Volume 31 Number 10
                 Produced: Fri Jan 21  6:18:51 US/Eastern 2000

Subjects Discussed In This Issue: 

Contradictory References to same Posek
         [Carl Singer]
Eating in a Supermarket
         [Alexander Heppenheimer]
Fasting for a bad Dream (4)
         [Sheldon Meth, Jeff Fischer, Gershon Dubin, Yeshaya Halevi]
Lakewood "freeze" and kollel
         [Stuart Wise]
Ma'aser Kesofim
         [Carl M. Sherer]
Playing ball on Shabbos
         [Jeremy J Goldsmith]
         [Harry Weiss]
Wet food
         [Josh Hoexter]
Wet Vegetables
         [Anthony S Fiorino]


From: Carl Singer <csinger@...>
Date: Tue, 18 Jan 2000 21:30:13 -0500
Subject: Contradictory References to same Posek 

The Rabbi of one shule to which I belong gave a Shabbos drosh that
according to Reb Moishe Feinstein ztl, although the we owe an hakores
hatov to America, there should be no flags anywhere inside the building
-- but the outdoor flag (on the flagpole) could continue to fly.  (I
won't even bring up the Israeli flag.)  OK -- the Rav of the shule has
paskened and I hold that's the way it should be (jurisdiction.)

I then asked the Rav of the other shule to which I belong the same
question, to determine what this shule's policy is -- and he informed me
that Reb Moishe Feinstein ztl, paskened that the flag was permitted, but
should not be anywhere near the Aron Kodesh.  OK -- the Rav of the shule
has paskened and I hold that's the way it should be (jurisdiction.)

But what, if anything, did Reb Moishe Feinstein ztl, paskin on this
subject.  Time and again, I hear conflicting stories of what Rav Moishe
and other Gedolim did or did not paskin.

Be it Chalov Yisroel, Eruv, Flags it seems that we have no clear process
for clearly determining what was said.  And this is within the last few
decades.  100 years from now if Messiach doesn't come, with such ease of
publishing, and freedom to publish, we will possibly have a great
balagan of conflict citations all from the same source -- Reb Moishe,
Reb Yaakov, the Chofetz Chaim, etc.

I don't want to accuse anyone of only citing sources (or versions of
sources) that agree with their viewpoint, but one might get suspicious
when one reads so many one-sided discussions.

Any comments?

Carl Singer
<csinger@...>                         70 Howard Avenue
(973) 777-2980    t/l 267-9725             Passaic, NJ  07055-5328
Page (800)366- 2917     text msgs  <3662917@...>


From: Alexander Heppenheimer <Alexander.Heppenheimer@...>
Date: Thu, 20 Jan 2000 18:00:52 -0700
Subject: Re: Eating in a Supermarket

In MJ 31:4, Janet Rosenbaum asked about something Josh Backon wrote:
>> I suggest that simply picking up the item in the supermarket is *not* a
>> kinyan.
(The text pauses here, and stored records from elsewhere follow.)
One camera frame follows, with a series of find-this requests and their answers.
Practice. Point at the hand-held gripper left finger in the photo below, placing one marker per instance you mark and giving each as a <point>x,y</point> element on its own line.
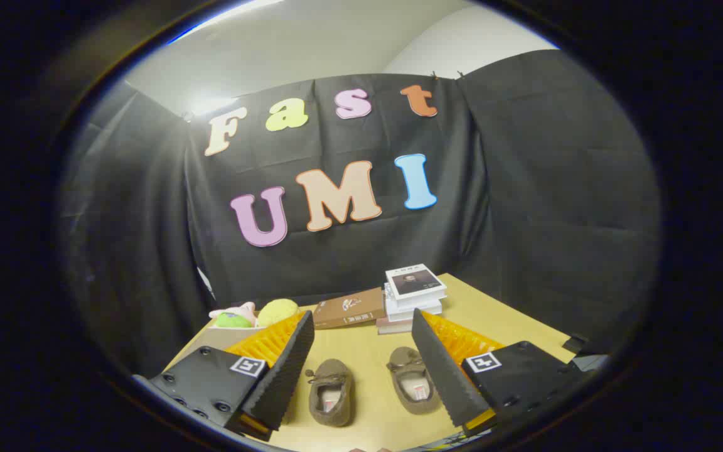
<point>286,370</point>

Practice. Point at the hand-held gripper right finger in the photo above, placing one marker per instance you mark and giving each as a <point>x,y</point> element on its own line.
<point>440,370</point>

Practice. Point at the brown suede shoe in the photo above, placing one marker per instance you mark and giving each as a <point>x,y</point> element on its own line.
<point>331,392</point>
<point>408,383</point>

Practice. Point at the beige fabric storage box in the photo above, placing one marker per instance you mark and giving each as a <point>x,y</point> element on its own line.
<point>211,339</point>

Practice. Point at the yellow plush ball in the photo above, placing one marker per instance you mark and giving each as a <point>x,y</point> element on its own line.
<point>277,311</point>

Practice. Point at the pale pink book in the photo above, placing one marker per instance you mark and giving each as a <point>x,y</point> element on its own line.
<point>393,326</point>

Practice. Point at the pink and green plush toy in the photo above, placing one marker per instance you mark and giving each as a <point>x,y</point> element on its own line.
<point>231,320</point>

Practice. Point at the brown book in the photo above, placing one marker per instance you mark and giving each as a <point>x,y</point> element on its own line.
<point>349,309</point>

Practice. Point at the white book with portrait cover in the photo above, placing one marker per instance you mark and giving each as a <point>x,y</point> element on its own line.
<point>415,280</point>

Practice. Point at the dark device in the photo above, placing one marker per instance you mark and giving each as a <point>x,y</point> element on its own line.
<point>578,344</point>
Only paying for the item at the supermarket checkout counter
>> would be the acceptable kinyan "situmta" since only this method is the
>> law of the land and binding.
>If someone takes something out of another person's cart and buys it,
>have they done anything wrong?

Possibly, though not because the other person has actually performed an
act of kinyan to acquire it.

The Gemara (Kiddushin 59a) discusses the case of "ani hamehapech
bachararah" (a poor person who is trying to get a loaf of bread - but
has not yet actually made a kinyan), where someone else comes in and
takes that very same loaf; the Gemara calls the second person a "rasha"
- a wicked person - for doing so.

If I recall correctly, the case there is where there's no other loaf of
bread as easily/cheaply available (hence the reference to a poor
person). So if that item was the last of its kind on the shelf,
presumably this halachah would apply. On the other hand, if the first
person could just as easily go back to the shelf and get another one,
then this might not be the case - although even there, it might still be
wrong insofar as the "taker" has caused the "takee" unnecessary bother.

Kol tuv y'all,


From: Sheldon Meth <SHELDON.Z.METH@...>
Date: Wed, 19 Jan 2000 22:38:09 -0500
Subject: Fasting for a bad Dream

In v31n07, Jeannet Friedman asks: "If you have a nightmare you fast on
Shabbos? I thought I knew alot, but this is a new one on me. Can someone
please explain?"

Shulchan Aruch Orach Chayyim 288:4 [Laws of Fasting and the Law of
Fasting on a Dream on Shabbos]. "It is permissible to fast a Ta'anis
Chalom [fast on a bad dream] [on Shabbos] so that his decree is torn,
but he must fast on Sunday in order to atone for his nullification of
Oneg Shabbos.  If he is weak and cannot fast two days in a row, he
should not fast on Sunday, rather afterwards."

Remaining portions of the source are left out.